Learn more about SQL Server tools



solving sql server problems for millions of dbas and developers since 2006 join MSSQLTips for free SQL Server tips













































   Got a SQL tip?
            We want to know!

Import UTF-8 Unicode Special Characters with SQL Server Integration Services

MSSQLTips author Scott Murray By:   |   Read Comments (3)   |   Related Tips: More > Integration Services Development
Problem

As you work with large scale SQL Server Integration Services ETL processes and sequences, you are bound to have to work with UTF-8 encoded text files. Without proper handling, UTF-8 / Unicode characters can cause havoc with your SSIS load tasks. What are some ideas for handling the UTF-8 file formats with SSIS?  Check out this tip to learn more.

Solution 

First, providing some background about UTF-8 and Unicode would likely go a long way into explaining how to handle these different code page types. Unicode is an encoding standard maintained by the Unicode Consortium; most of the biggest players in the technology field (Google, SAP, Microsoft, Oracle) along with many others belong to the consortium. The consortium was setup to standardize the numbering scheme assigned to represent a letter or character across all languages, countries, software products, and hardware platforms. Drilling down further, UTF-8 is actually an encoding method for handling all the characters in the Unicode set of characters and stands for Unicode Transformation Format. I know I am going to do a disservice to the encoding process by explaining the transformation in these terms, however, UTF is sort of like the decryption key (or secret decoder ring!) used to map your backend bytes to the actual characters displayed on the screen. Of course, there is much more to it, so feel free to take a look at the link in the next steps section of this tip. To ease the conversion from prior encoding standards, keep in mind the first 128 UTF-8 characters match the ANSI character encoding standards.

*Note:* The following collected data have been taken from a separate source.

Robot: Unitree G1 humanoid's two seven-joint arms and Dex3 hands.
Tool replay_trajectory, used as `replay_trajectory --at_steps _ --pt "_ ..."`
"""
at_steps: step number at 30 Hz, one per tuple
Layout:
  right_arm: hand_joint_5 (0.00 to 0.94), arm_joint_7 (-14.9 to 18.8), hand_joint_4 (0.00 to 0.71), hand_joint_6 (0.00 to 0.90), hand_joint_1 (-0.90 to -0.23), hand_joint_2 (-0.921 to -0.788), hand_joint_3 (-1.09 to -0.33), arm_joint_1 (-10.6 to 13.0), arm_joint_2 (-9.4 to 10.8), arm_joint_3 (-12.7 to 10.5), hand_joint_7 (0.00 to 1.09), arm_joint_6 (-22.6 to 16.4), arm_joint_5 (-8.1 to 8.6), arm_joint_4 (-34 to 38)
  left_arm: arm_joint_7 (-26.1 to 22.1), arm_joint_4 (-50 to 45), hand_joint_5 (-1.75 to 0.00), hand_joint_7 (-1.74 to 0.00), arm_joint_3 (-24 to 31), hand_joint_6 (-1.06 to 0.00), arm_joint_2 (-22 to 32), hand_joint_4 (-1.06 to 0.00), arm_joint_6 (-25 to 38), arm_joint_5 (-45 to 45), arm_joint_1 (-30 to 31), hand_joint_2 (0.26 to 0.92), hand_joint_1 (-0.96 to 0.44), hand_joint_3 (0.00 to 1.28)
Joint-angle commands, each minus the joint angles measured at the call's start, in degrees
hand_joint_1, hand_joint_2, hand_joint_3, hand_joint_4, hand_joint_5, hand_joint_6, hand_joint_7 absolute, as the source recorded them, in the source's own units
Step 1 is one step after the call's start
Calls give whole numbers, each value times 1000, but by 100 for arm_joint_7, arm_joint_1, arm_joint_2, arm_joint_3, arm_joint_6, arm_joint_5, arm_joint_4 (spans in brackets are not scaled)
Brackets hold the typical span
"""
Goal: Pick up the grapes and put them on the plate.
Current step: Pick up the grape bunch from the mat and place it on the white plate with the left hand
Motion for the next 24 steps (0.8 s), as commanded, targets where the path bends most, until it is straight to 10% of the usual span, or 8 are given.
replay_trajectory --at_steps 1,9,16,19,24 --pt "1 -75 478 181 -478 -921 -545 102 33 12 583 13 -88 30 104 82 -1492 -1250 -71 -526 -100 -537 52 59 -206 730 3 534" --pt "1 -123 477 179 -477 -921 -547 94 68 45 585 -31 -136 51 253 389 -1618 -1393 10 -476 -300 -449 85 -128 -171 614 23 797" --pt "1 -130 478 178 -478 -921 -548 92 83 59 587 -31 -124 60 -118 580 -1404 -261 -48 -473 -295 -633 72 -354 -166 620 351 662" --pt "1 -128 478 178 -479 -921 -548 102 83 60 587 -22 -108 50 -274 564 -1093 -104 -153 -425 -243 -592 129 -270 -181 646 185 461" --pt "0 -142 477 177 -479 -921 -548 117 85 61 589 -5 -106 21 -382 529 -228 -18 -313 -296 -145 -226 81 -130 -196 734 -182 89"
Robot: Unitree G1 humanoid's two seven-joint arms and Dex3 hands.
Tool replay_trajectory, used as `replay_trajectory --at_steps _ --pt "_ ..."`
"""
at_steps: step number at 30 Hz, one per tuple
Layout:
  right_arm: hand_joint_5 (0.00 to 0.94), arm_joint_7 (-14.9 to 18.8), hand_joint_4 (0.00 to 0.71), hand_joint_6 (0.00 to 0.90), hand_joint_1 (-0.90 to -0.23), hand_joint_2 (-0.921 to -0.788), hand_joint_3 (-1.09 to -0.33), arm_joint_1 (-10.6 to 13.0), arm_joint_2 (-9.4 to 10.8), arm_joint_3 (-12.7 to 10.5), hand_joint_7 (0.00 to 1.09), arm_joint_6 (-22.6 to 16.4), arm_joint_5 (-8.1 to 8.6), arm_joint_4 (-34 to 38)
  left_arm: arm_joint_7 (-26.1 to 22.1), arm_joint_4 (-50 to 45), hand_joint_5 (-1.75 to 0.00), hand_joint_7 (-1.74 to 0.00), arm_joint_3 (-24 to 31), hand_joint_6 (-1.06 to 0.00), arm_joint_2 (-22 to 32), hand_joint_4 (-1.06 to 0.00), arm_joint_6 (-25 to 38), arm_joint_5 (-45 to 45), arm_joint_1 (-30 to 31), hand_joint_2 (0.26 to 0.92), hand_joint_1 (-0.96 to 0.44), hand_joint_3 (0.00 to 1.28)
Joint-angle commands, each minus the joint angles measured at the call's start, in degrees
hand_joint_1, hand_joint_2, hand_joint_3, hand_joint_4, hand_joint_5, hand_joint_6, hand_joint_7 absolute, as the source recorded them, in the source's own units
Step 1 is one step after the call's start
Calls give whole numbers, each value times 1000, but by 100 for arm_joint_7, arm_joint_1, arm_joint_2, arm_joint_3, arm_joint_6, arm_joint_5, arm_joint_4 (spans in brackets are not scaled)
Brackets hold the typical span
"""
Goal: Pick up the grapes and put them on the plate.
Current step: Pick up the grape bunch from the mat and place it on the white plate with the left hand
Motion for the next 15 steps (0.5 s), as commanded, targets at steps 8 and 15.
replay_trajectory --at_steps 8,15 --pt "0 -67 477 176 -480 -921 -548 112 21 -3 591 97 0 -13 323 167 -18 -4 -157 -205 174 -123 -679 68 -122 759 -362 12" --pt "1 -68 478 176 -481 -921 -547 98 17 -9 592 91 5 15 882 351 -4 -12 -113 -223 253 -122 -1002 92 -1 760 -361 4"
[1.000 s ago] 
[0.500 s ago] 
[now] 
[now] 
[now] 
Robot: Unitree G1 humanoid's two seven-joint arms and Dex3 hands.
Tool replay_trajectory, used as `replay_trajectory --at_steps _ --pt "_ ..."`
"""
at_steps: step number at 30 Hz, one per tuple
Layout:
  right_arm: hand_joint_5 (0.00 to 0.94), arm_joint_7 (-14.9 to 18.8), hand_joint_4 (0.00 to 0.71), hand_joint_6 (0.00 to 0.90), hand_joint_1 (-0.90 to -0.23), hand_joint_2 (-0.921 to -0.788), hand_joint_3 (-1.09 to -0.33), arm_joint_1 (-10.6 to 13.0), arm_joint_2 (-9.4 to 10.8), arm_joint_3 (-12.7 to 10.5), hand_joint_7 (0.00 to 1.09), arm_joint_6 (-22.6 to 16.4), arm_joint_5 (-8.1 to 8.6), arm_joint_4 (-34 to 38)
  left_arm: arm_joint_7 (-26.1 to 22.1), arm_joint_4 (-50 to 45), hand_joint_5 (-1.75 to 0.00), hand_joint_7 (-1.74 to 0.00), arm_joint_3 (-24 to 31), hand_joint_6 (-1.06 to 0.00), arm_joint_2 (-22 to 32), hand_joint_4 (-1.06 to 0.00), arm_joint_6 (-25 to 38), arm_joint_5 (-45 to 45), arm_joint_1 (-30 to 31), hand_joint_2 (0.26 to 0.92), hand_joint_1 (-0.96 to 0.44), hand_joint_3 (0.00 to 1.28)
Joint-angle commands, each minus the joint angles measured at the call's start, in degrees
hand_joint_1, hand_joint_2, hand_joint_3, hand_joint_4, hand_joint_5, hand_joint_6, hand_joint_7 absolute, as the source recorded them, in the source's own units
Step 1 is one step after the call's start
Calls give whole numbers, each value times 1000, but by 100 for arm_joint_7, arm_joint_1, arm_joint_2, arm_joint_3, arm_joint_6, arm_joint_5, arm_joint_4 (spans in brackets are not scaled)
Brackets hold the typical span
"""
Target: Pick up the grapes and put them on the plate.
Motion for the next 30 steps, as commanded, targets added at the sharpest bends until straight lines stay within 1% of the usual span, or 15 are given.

Working with SSIS and UTF-8 Unicode Data

Enough of the theory and background; let us put this knowledge into practice. First, we need to create a UTF-8 encoded text file with some special characters. As you can see from the screen prints below, most of the rows contain one or several special characters. I actually created two different text files; the first text file is a bar delimited, 4 column file as shown in the upper screen print below.  The second file is a ragged right, fixed width 4 column file.

TextFile

Ragged Right

To create the files in the correct encoding format, I used a free tool called NotePad++.  As you can see in the below screen print, the encoding for our sample files is set to UTF-8.

UTF Encode 8

Fortunately, SSIS is smart enough to handle many different encoding code pages. Furthermore, UTF-8 Unicode encoding format is one of the most popular encoding pages as it is used by a wide variety of web pages. Using the bar delimited file, noted in the initial screen prints above, we can quickly load the data with minimal adjustment to the flat file connection. First, you will need to open up SQL Server Data Tools or SSDT (formerly known as BIDS), and then create a new SSIS Package with a proper and descriptive name.  Next as shown below,  is to create a connection to the bar delimited flat file. After browsing to the flat file, you will notice that on the General Options page that the Code page defaults to the 65001 (UTF-8) code page which is the proper UTF-8 code page. On this same window, adjust the Connection manager name to an appropriate name, change the format to delimited, and then select the "Column names are in the first data row" check box.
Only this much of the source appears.